Escribí estos versos hace tiempo, y aunque ambientaban algo muy diferente, más relacionado con el hospital y con el tiempo detenido, puede ser imagen también de lo que ocurrió este fin de semana en la Feria del Libro.
Efectivamente, el calor sofocante, asfixiante, aplastante, nos impidió permanecer dentro de las casetas, casi movernos, ni respirar siquiera. Nada podíamos hacer salvo ofrecer un marcapáginas a las pocas personas dispuestas a exponerse al sol y al calor. Mucho menos entretenerlos enseñándoles libros, o hablando con ellos, sin riesgo de tener que llamar al Samur para que atendieran lipotimias o insolaciones.
Exagero un poco, pero lo cierto es que el calor ha sido el protagonista del último fin de semana de Feria. Aunque también nos han ocurrido cosas, como el niño que, ante la pregunta-reclamo para darle un marcapáginas: ¿Has visto una vez una vaca volando?, me respondió: «Sí», lo que su padre corroboró con un: «El el País Vasco, desde luego que sí puedes ver una vaca volar». Normalmente la pregunta-reclamo me sirve para charlar con el niño, para despertar una sonrisa en los padres, que animan a los hijos tímidos a contestar y aprovechan para mirar qué tipo de libros puede vender un tipo que afirma que las vacas vuelan, y a veces hasta para vender algún libro. El domingo salí al paseo dispuesto a repartir publicidad de nuestras novelas juveniles, una preciosa carpetilla con el primer capítulo de cada libro ¡gratis! (más de uno preguntaba cuánto costaba). Aunque yo iba dándoselo directamente a gente joven, alguna que otra persona ávida de recoger todo lo que se da por la calle me lo quitó de las manos (y casi también a los chicos, como hizo una japonesa birlándome un marcapáginas que estaba ofreciendo a un chavalillo; el pobre se quedó pasmado, pero su cara de poker le valió llevarse tres en lugar de uno).

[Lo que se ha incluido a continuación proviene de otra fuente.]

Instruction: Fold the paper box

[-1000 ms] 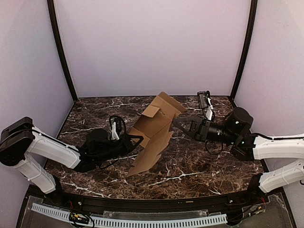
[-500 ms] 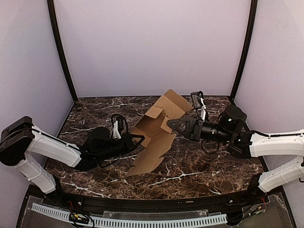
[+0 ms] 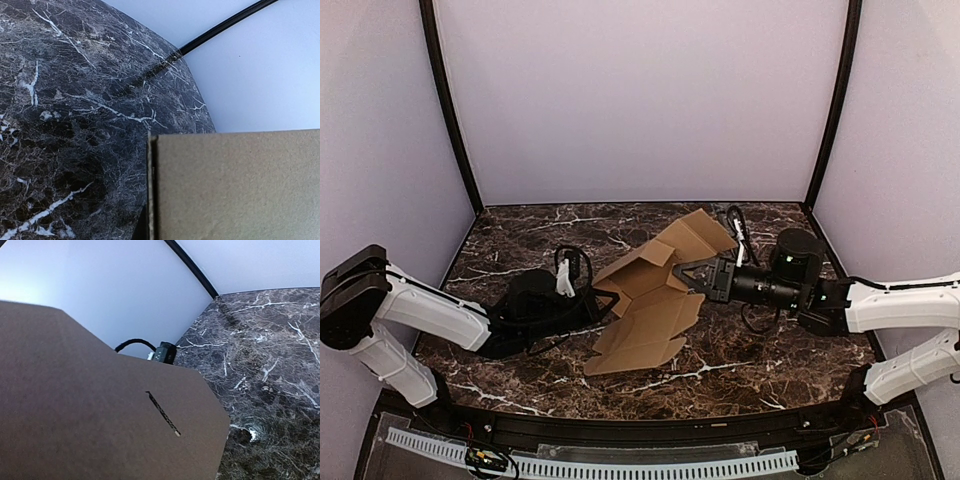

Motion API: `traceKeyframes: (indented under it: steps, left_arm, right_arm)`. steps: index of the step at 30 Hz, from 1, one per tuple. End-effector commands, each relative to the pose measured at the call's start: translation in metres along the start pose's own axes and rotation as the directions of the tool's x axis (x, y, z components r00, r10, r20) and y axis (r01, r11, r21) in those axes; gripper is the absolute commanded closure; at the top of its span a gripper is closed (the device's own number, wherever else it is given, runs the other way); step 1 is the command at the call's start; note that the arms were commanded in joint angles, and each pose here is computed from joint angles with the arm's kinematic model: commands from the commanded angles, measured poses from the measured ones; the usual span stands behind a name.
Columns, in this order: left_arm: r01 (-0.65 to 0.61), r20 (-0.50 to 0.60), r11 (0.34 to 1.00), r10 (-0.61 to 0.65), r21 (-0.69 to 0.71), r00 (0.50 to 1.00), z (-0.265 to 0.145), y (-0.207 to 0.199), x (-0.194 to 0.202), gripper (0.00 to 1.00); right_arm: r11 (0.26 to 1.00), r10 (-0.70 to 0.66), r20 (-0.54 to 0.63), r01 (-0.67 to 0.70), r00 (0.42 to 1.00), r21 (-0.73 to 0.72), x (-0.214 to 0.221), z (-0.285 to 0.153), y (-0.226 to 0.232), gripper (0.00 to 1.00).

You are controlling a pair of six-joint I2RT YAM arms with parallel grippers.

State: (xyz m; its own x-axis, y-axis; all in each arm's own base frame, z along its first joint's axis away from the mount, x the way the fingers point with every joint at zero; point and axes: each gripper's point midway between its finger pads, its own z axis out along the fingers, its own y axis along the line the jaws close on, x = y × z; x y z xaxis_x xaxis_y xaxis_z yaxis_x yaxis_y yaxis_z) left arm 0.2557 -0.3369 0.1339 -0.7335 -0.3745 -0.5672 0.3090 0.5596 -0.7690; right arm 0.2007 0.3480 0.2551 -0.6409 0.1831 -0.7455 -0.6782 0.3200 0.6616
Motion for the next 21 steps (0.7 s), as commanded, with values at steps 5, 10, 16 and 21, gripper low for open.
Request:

En esas estaba, repartiendo folletos de La hija de la serpiente, cuando se me acercaron dos chicas y me preguntaron en un correctísimo trato de usted si sabía dónde firmaba Aute. Nada más responderles tragando saliva que no, que no lo sabía, otra chica que pasaba a mi lado gritó eufórica y salida de sí: «¡Mira, Sabina firmando!». Glups. Cuatro casetas más abajo, me crucé de frente con Ramoncín. Splurgh. Ni que decir tiene que no fue mi mejor momento, pero, después de esto, ¿quién necesita un emético cuando se sucede semejante conjunción sideral? Una vez repuesto, y a pesar de que tendré que estar varios días a dieta de arroz blanco, regresé a la caseta a vender vidas de santos y cuentos para niños.
Casi a punto de cerrar la caseta el último día, una sonriente y amable Alejandra Vallejo-Nágera nos confirmó que no fuimos los únicos que no vendieron un colín por el calor: ni siquiera El Corte Inglés, que estaba en sombra, alcanzó el mínimo de venta. Aunque no es un consuelo, me quedo con la imagen de que más solo que yo en mi caseta (estábamos dos) estaba la Campos viendo la gente pasar.